§ Task directions: Scan the records for the word "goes". Copy each line that includes it.
********************
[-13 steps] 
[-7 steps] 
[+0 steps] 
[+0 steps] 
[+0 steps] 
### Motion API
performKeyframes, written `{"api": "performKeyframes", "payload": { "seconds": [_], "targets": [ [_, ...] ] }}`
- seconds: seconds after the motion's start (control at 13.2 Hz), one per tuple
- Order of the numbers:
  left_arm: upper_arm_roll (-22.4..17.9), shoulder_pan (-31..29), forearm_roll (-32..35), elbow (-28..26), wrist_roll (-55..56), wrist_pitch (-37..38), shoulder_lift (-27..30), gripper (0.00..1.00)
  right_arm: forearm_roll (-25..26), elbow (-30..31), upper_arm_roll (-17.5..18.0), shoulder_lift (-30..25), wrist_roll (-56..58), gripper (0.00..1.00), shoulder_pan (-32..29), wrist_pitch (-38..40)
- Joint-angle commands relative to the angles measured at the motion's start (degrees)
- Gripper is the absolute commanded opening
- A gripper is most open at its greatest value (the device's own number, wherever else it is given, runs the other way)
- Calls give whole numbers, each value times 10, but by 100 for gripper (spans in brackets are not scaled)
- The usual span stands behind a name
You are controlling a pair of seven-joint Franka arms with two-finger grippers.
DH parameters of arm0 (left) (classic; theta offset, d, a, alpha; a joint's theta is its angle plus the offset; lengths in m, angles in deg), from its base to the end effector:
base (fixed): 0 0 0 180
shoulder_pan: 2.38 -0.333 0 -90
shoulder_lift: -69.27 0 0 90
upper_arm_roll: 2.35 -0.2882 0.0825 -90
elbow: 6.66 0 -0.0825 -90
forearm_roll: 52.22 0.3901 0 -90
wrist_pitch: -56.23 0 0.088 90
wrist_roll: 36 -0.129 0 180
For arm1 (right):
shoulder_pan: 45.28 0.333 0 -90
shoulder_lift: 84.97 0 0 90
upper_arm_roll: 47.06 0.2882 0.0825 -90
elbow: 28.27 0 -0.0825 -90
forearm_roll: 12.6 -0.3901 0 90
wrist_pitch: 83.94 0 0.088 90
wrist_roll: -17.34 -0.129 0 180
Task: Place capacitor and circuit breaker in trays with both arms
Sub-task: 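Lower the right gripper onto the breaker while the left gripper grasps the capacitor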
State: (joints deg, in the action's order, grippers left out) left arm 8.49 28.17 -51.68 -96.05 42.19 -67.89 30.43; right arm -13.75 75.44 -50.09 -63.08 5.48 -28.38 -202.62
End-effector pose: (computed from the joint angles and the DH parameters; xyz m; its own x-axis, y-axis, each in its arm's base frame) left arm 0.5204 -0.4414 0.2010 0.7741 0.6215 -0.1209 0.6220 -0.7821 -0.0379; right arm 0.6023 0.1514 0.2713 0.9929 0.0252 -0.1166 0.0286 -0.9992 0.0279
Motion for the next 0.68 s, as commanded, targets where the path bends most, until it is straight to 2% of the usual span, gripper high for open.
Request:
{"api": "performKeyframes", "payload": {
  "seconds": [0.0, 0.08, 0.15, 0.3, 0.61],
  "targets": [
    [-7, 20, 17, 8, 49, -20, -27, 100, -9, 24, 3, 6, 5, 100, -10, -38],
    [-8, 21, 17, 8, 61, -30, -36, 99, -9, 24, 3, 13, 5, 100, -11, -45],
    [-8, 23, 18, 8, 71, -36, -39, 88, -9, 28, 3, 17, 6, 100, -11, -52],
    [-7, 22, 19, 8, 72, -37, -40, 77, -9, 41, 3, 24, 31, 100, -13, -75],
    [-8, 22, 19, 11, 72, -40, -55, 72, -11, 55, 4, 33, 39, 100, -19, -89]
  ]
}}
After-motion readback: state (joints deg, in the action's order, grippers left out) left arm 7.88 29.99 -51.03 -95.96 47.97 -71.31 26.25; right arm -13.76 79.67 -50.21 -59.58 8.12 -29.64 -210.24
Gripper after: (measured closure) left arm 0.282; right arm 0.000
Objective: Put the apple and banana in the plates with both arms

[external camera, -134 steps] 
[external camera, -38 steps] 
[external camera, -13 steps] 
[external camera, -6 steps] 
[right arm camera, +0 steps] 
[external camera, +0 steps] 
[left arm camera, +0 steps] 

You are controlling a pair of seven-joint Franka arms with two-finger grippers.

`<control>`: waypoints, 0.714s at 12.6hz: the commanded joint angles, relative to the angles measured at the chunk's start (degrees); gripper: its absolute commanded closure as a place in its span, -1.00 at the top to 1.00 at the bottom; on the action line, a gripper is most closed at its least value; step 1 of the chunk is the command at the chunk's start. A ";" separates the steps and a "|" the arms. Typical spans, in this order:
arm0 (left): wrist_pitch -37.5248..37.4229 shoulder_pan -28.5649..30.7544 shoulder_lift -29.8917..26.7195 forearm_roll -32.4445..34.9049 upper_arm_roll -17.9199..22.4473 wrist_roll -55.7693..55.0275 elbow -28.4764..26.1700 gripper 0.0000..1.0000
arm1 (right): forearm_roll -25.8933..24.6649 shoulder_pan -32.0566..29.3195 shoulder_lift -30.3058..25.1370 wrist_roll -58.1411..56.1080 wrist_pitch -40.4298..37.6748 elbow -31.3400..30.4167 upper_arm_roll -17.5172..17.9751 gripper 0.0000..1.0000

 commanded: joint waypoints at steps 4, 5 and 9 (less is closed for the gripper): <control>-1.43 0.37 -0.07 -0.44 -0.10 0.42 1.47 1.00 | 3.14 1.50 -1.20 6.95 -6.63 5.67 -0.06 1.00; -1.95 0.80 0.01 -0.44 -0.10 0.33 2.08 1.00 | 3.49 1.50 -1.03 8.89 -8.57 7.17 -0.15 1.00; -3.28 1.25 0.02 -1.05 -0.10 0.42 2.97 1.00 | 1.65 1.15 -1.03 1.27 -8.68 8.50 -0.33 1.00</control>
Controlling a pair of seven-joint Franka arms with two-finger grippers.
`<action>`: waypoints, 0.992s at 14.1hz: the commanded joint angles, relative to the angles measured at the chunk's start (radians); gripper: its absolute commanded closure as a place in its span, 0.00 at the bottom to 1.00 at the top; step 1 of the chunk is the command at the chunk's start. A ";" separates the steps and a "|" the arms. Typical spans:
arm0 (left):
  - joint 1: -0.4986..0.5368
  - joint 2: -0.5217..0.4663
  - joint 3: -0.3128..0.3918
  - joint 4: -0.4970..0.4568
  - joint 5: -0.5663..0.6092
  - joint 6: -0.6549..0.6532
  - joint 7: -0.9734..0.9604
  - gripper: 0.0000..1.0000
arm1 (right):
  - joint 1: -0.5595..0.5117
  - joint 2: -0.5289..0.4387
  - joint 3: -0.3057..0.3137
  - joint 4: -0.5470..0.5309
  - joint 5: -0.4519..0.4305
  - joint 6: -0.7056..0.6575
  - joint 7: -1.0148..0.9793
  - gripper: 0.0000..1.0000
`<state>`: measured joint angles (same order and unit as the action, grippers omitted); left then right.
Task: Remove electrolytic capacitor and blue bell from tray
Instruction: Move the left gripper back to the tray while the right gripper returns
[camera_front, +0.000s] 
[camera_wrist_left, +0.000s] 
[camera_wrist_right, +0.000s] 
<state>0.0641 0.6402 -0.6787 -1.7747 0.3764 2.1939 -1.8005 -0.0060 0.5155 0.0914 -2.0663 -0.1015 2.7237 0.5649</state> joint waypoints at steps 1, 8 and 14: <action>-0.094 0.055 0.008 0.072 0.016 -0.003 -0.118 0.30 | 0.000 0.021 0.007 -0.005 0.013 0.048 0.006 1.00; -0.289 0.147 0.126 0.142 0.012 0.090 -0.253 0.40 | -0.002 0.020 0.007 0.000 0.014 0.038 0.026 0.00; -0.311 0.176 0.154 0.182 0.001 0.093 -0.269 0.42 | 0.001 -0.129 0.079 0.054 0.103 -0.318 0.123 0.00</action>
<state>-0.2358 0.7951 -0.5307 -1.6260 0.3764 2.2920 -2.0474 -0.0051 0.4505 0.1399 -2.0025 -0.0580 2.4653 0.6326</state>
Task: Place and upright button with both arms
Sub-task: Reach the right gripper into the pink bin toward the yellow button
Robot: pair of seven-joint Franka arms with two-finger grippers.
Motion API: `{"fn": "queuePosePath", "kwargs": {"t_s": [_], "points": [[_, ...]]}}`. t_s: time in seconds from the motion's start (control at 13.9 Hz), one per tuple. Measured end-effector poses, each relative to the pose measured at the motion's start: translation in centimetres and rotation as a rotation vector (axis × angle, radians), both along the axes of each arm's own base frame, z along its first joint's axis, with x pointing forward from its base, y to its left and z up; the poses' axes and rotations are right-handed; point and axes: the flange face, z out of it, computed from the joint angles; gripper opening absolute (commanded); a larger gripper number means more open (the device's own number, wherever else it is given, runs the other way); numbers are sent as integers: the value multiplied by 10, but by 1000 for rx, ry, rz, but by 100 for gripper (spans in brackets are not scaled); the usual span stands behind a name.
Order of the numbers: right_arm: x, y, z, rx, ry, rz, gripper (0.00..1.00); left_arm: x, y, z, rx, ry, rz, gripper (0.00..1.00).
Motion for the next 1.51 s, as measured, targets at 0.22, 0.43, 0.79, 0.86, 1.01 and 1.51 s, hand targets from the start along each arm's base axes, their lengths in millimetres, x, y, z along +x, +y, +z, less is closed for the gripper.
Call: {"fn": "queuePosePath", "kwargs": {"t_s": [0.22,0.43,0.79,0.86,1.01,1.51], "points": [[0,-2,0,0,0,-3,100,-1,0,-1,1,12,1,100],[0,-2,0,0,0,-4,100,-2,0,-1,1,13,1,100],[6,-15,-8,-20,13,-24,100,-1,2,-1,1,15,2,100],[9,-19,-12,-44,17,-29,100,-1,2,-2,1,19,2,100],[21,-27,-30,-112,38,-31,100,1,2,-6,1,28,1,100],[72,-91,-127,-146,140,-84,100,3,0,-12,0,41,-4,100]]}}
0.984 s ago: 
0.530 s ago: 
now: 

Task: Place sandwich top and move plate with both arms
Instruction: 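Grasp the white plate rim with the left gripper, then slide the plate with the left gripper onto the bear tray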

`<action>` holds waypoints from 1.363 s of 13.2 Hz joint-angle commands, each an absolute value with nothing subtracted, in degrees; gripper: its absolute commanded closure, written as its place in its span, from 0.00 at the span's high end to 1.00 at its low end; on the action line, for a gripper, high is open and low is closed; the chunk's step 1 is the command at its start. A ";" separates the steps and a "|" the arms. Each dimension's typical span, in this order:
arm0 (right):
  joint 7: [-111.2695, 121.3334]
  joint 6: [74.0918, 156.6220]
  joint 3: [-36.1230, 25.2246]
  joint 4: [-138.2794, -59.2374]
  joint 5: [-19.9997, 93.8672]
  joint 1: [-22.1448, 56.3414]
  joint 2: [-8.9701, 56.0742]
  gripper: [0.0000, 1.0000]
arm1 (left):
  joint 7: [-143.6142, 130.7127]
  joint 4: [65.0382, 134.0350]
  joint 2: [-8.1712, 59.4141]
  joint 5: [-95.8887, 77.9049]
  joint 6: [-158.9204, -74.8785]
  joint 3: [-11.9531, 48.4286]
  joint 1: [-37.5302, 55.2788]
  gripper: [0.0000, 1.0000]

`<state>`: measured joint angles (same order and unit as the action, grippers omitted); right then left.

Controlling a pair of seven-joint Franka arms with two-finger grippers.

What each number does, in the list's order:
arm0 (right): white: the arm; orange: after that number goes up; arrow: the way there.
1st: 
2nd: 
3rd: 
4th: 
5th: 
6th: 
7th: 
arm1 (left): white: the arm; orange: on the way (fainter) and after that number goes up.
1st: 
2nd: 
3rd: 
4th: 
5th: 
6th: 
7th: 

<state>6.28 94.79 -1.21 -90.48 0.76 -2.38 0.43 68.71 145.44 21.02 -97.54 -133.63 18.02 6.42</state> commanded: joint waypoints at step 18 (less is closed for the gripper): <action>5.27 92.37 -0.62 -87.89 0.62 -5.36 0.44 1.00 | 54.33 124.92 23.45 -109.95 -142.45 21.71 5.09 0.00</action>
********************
§ Task result:
arm0 (right): white: the arm; orange: after that number goes up; arrow: the way there.
arm1 (left): white: the arm; orange: on the way (fainter) and after that number goes up.

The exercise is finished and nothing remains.